**YOUR TASK**
Write out the whole listing exactly; no images belong in it.

**DATASET SECTION**

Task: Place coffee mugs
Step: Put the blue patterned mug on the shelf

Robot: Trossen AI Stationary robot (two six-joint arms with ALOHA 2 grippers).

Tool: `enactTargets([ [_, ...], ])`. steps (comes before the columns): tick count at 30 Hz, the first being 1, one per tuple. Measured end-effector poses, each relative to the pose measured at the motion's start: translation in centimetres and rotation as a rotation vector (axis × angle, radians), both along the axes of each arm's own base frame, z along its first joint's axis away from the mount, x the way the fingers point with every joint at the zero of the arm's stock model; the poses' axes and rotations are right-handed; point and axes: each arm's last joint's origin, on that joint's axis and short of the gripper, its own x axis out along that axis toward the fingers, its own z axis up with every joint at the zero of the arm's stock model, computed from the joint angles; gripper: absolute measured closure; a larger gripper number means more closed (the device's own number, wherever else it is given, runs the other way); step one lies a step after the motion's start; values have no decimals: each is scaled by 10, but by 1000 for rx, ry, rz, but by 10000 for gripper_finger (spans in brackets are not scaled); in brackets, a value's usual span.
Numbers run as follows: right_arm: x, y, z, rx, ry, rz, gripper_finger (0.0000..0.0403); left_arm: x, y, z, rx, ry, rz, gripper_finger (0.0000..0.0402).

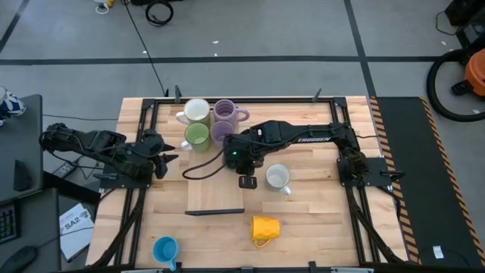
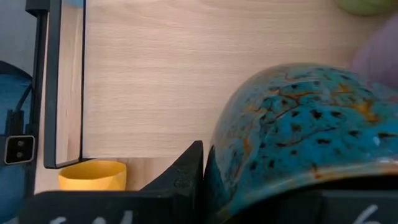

**RESPONSE TO THIS EXERCISE**
Task: Place coffee mugs
Step: Put the blue patterned mug on the shelf

Robot: Trossen AI Stationary robot (two six-joint arms with ALOHA 2 grippers).

Tool: `enactTargets([ [_, ...], ])`. steps (comes before the columns): tick count at 30 Hz, the first being 1, one per tuple. Measured end-effector poses, each relative to the pose measured at the motion's start: translation in centimetres and rotation as a rotation vector (axis × angle, radians), both along the axes of each arm's own base frame, z along its first joint's axis away from the mount, x the way the fingers point with every joint at the zero of the arm's stock model; the poses' axes and rotations are right-handed; point and axes: each arm's last joint's origin, on that joint's axis and short of the gripper, its own x axis out along that axis toward the fingers, its own z axis up with every joint at the zero of the arm's stock model, computed from the joint angles; gripper: absolute measured closure; a larger gripper number means more closed (the device's own number, wherever else it is given, runs the other way); step one lies a step after the motion's start; values have no decimals: each is scaled by 10, but by 1000 for rx, ry, rz, but by 10000 for gripper_finger (spans in brackets are not scaled); in brackets, a value's usual span.
Numbers run as follows: right_arm: x, y, z, rx, ry, rz, gripper_finger (0.0000..0.0403); left_arm: x, y, z, rx, ry, rz, gripper_finger (0.0000..0.0402).

This exercise has been completed.